Celle-ci peut être mobilisée :
- pour les entreprises sinistrées ou situées dans une zone évacuée ;
- lorsque les conséquences des incendies empêchent la poursuite de l'activité ;
- lorsque les salariés ne peuvent plus travailler en sécurité malgré les mesures de prévention mises en place et que cela a un impact sur l'activité de l'entreprise.
Une procédure simplifiée et accélérée est mise en place pour les entreprises sinistrées ou situées dans les zones évacuées, afin que les premiers paiements interviennent dans les meilleurs délais. J'ai également demandé à l'Urssaf d'apporter un soutien en trésorerie sous la forme d'un échéancier de cotisations sociales et patronales pouvant aller jusqu'à 12 mois. Enfin, un guide pratique est mis à la disposition des employeurs et des salariés sur le site du ministère pour répondre à toutes les questions utiles.

> [Budget 2027] S'il n'y a pas de budget, qu'est-ce qui se passe ? On appelle ça une loi spéciale qui permet à l'État de fonctionner. Mais c'est une horreur totale, parce que cette loi spéciale, vous ne pouvez rien engager. Par exemple, moi, chez moi, je ne peux pas donner de l'argent à l'insertion. Je ne peux pas donner de l'argent aux missions locales. L'État est paralysé. Et le nouveau président ou la nouvelle présidente, dans cette hypothèse-là, devra travailler pendant plusieurs mois pour disposer d'un budget pour l'année 27. On va se retrouver au mois d'octobre. Ils ont déjà travaillé sur le budget 28. Donc c'est une horreur. Donc il faut vraiment qu'effectivement, on arrive à trouver des compromis sur le budget. Il faut doter la France d'un budget, budget pour l'État, budget pour la sécurité sociale, qui est très important aussi pour moi, parce que vous savez que je gère, par exemple, toutes les retraites. Voilà. Donc c'est très important. Donc on est en train de travailler un budget. C'est un budget courageux, parce qu'il va assumer bien sûr toujours la volonté de maîtriser la trajectoire et de baisser le déficit. Vous savez, on a trop de dettes dans ce pays.
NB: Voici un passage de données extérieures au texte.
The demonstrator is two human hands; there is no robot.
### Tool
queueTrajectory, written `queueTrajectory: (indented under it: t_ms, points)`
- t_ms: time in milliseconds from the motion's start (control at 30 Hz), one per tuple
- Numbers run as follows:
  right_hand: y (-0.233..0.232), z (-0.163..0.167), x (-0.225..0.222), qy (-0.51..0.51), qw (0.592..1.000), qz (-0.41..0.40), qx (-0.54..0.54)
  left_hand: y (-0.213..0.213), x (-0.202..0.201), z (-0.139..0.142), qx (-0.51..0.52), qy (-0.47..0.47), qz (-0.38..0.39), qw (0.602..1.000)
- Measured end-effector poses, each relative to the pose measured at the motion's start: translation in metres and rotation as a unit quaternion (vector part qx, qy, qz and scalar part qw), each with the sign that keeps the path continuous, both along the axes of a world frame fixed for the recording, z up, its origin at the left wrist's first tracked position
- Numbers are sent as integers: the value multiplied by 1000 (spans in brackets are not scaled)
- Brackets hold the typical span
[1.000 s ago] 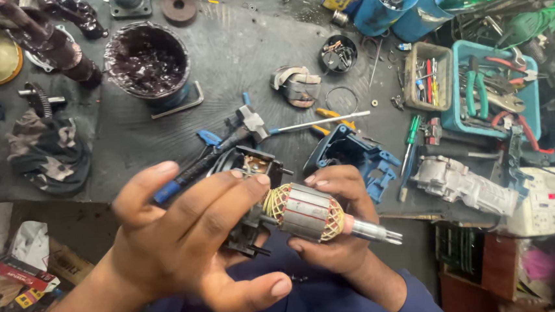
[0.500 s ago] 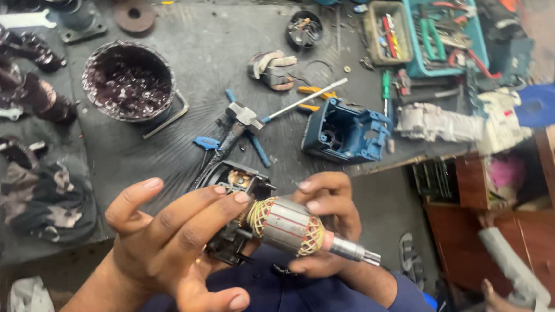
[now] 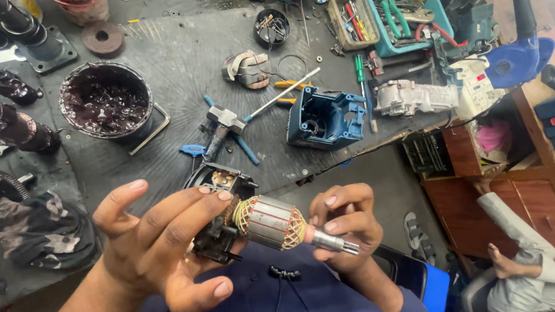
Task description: The person dips gear and bearing parts by hand into a pot of dark grease, coats them, and wipes their hands and a gear with a rag. They then seat the copper armature into the blue grinder housing, press components together, and fit the silver gearbox housing onto the assembly.
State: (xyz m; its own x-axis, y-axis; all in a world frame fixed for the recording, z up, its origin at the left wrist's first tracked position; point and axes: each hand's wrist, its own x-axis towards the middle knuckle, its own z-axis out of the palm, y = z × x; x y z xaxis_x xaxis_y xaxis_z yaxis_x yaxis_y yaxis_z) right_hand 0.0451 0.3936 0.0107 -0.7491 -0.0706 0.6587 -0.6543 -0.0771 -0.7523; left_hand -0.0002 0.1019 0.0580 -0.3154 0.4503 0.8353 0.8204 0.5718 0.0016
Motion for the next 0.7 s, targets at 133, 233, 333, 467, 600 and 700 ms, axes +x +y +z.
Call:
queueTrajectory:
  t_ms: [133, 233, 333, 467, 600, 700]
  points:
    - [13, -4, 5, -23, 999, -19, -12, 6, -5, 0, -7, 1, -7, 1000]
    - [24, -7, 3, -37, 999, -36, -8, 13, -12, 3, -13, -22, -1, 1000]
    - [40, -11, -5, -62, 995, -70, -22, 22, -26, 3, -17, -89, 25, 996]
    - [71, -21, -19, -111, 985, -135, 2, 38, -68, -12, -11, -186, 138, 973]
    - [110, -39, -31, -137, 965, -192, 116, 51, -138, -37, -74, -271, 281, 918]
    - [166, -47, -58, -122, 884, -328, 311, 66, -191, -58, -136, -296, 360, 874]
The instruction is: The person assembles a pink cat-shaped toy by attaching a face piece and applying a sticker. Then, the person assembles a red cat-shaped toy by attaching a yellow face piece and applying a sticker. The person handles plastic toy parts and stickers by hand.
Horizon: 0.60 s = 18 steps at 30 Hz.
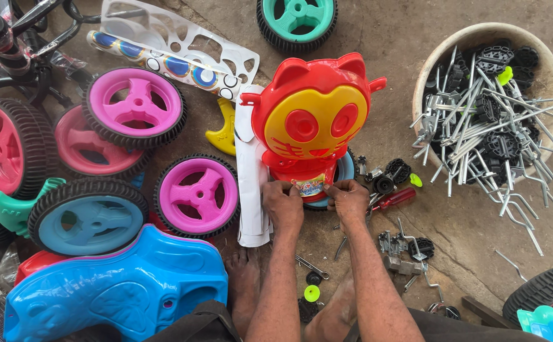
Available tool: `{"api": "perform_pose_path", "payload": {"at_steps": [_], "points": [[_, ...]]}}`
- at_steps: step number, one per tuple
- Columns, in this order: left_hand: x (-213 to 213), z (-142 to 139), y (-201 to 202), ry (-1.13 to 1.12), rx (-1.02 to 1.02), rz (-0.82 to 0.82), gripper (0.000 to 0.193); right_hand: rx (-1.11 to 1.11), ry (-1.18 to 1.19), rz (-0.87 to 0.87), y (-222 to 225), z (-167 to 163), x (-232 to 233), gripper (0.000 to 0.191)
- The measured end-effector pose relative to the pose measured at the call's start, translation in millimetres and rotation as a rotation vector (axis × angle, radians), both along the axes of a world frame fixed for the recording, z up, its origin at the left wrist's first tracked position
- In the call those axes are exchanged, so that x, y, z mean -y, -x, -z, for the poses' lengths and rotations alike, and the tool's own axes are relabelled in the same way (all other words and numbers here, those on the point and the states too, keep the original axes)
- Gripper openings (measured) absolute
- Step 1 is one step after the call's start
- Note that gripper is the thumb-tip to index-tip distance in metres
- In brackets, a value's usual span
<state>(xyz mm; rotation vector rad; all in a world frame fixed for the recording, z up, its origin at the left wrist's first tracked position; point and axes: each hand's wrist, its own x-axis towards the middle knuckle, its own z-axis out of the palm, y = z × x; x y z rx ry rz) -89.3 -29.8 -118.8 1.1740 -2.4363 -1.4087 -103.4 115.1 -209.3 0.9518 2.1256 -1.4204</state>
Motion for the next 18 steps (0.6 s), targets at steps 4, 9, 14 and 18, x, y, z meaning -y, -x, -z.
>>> {"api": "perform_pose_path", "payload": {"at_steps": [4, 9, 14, 18], "points": [[-2, 4, -6, -0.081, -0.028, -0.080, 0.034, 0.001, -0.005, -0.014, -2, 0, 0, 0.023], [-13, 4, -18, -0.053, -0.083, -0.173, 0.032, 0.003, 0.001, -0.006, -1, 1, -2, 0.023], [-25, -7, -11, -0.101, -0.093, -0.151, 0.097, -0.058, 0.051, 0.029, -2, 4, -3, 0.021], [-20, -7, 0, -0.136, -0.025, -0.166, 0.102, -0.059, 0.027, 0.029, -1, 5, -3, 0.022]]}}
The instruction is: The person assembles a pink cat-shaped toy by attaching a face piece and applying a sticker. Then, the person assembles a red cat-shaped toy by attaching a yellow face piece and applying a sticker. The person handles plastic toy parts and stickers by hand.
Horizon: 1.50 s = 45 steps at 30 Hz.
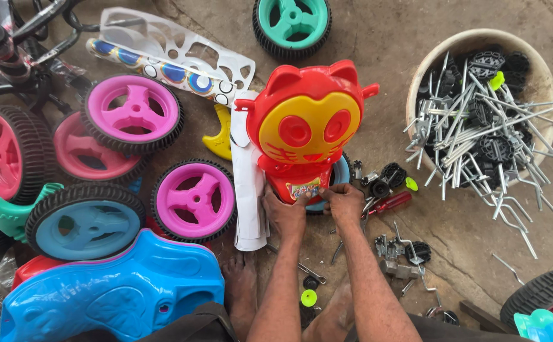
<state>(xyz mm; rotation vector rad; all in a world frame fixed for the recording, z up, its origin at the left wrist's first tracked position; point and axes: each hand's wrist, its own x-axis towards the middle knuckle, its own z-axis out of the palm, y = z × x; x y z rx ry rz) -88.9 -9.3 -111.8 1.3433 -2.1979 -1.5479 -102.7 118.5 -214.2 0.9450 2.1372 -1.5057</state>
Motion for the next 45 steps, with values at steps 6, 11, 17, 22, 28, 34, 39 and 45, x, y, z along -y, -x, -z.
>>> {"api": "perform_pose_path", "payload": {"at_steps": [6, 11, 17, 22, 28, 34, 39, 45], "points": [[3, 17, -9, -0.016, -0.103, 0.073, 0.091, 0.000, -0.001, 0.031, 3, 0, 0, 0.023], [0, 13, -15, 0.012, -0.160, 0.110, 0.106, -0.007, 0.011, 0.015, 0, 5, -3, 0.021], [-12, -2, -3, 0.042, 0.117, 0.110, 0.123, -0.022, -0.014, 0.027, -1, 6, -3, 0.022], [2, 10, -13, 0.120, -0.131, 0.185, 0.103, -0.004, -0.067, -0.014, -3, 1, -2, 0.025], [2, 14, -21, -0.074, -0.209, 0.043, 0.084, 0.001, -0.095, -0.046, -2, -4, 0, 0.031], [-14, 2, -5, -0.347, -0.177, -0.297, 0.088, -0.091, -0.053, 0.014, -4, -2, 6, 0.061], [-16, 4, 8, -0.452, -0.211, -0.424, 0.086, -0.111, 0.305, 0.195, -2, 3, 15, 0.090], [-2, 8, 17, -0.654, -0.167, -0.380, 0.067, -0.020, 0.408, 0.305, 8, -1, 22, 0.063]]}}
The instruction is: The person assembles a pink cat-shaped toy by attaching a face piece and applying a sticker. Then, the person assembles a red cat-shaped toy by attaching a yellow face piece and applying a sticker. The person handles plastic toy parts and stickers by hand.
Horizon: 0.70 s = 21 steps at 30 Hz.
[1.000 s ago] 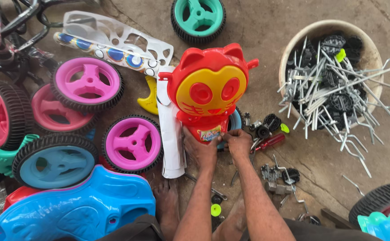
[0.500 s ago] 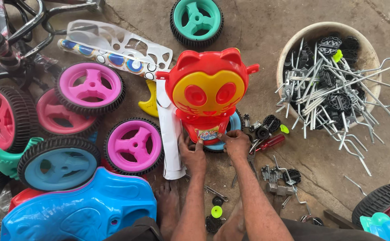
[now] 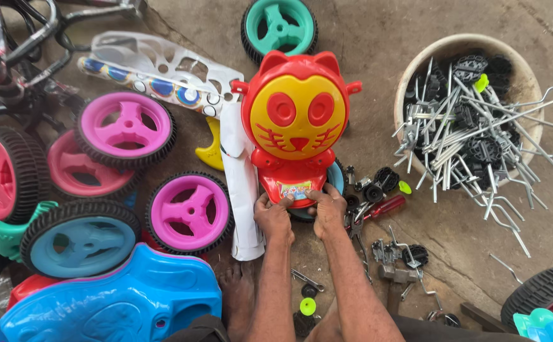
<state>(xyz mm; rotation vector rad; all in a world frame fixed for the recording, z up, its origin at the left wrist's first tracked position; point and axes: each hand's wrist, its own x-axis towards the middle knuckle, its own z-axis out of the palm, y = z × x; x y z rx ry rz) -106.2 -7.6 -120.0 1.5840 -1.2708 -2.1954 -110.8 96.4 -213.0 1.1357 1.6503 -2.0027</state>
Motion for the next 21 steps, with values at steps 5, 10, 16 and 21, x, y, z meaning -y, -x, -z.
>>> {"api": "perform_pose_path", "payload": {"at_steps": [5, 10, 16, 21], "points": [[-4, -25, -3, -0.203, -0.326, -0.077, 0.064, 0.000, 0.071, 0.017, 3, -24, -9, 0.048], [-22, -73, -23, -0.548, -0.688, -0.114, 0.061, -0.406, 0.198, 0.142, -20, -78, -21, 0.058], [-54, -137, -56, -0.545, -0.927, 0.208, 0.045, -0.759, 0.235, 0.114, -53, -172, -57, 0.064], [-87, -187, -85, -0.547, -0.884, 0.447, 0.045, -0.753, 0.416, 0.233, -90, -237, -99, 0.042]]}}
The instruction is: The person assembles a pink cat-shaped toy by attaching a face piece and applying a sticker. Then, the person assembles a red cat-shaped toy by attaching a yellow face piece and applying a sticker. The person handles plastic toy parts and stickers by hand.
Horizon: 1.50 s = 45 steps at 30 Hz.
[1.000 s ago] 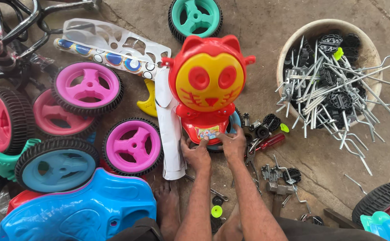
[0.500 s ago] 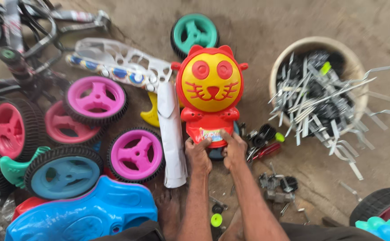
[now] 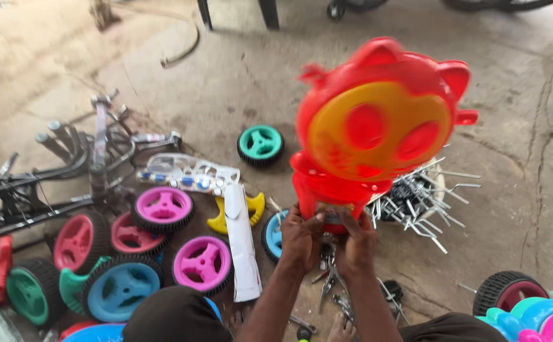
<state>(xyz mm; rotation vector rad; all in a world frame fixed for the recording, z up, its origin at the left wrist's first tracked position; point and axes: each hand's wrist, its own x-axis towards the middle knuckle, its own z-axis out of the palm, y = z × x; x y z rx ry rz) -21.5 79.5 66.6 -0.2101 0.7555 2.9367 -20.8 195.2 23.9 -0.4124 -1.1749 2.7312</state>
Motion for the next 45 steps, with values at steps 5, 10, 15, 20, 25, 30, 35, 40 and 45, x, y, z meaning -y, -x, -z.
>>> {"api": "perform_pose_path", "payload": {"at_steps": [5, 10, 15, 20, 25, 30, 35, 40, 45], "points": [[2, -37, -25, 0.170, -0.102, 0.243, 0.049, -0.069, 0.192, -0.054, -38, -32, -26, 0.040], [-3, -43, -33, 0.369, -0.139, 0.221, 0.067, -0.148, 0.190, -0.054, -62, -21, -30, 0.033], [-7, -32, -32, 0.526, -0.002, 0.105, 0.064, -0.264, 0.231, -0.135, -53, -14, -26, 0.026], [7, -6, -8, 0.418, 0.089, 0.134, 0.040, -0.045, 0.269, -0.067, -36, -19, -9, 0.040], [20, 26, 8, 0.334, 0.206, 0.042, 0.035, -0.041, 0.228, -0.100, -37, -5, 3, 0.045], [38, 26, 7, 0.107, 0.120, 0.023, 0.039, -0.032, 0.251, -0.118, -34, 6, 8, 0.044], [35, 14, -13, 0.308, 0.049, 0.045, 0.050, -0.007, 0.161, -0.129, -38, 4, 11, 0.042], [34, 18, -13, 0.342, 0.048, 0.024, 0.047, 0.145, 0.021, -0.084, -38, -2, 15, 0.052], [26, 28, -19, 0.386, 0.001, -0.028, 0.044, 0.201, -0.149, 0.070, -36, -6, 26, 0.069]]}}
> [Budget 2027] On fait des économies sur tous les dispositifs que nous déployons. Mais ce qui est très important, et ça, le Premier ministre m'a accordé la seule demande que je lui ai faite, de préserver la jeunesse. Et la jeunesse, c'est quoi ? C'est l'apprentissage et c'est les contrats de l'engagement jeune dans les missions locales, et France Travaille. Il m'a là accordé. Voilà. Donc je préfère faire des efforts ailleurs. C'est une bataille très importante parce que c'est l'avenir. La jeunesse, c'est l'avenir. Il ne faut jamais laisser tomber la jeunesse. Et moi, j'ai deux manières d'aider la jeunesse à s'insérer dans le monde du travail. C'est le dispositif de l'apprentissage, qui est une vraie réussite. Et là, on va stabiliser à la fois les aides aux entreprises et les coûts de formation pour former les jeunes. Et puis deuxièmement, vous savez, parfois, il y a des jeunes qui ont un peu de problème, vers 18-19 ans, qui se retrouvent dans des environnements sociaux un peu compliqués, un peu en échec scolaire. Eh bien, ils peuvent aller dans une mission locale. Et là, on va leur proposer un contrat d'engagement jeune. On les prend par la main. Et en 6 mois, en 8 mois, en 9 mois, on leur permet de s'insérer dans la vie professionnelle. Voilà. Et ça, je l'ai préservé. Je remercie le premier ministre d'avoir rendu cet arbitrage. Alors bien sûr, ça veut dire qu'il faudra faire des économies par ailleurs. Et moi, au total, c'est environ 2 milliards d'économies que je vais faire dans mon ministère. Même dans mon ministère proprement dit, il y aura moins d'effectifs. Donc on va jouer le jeu, vous voyez. Donc vraiment, je m'inscris dans cette trajectoire de gestion, de réduction, de mieux dépenser l'argent. Et moi, le critère, c'est qu'il faut que l'argent, pour être efficace, il faut qu'il permette le retour à l'emploi. Moi, je suis là pour aider les Françaises et les Français à trouver de l'emploi.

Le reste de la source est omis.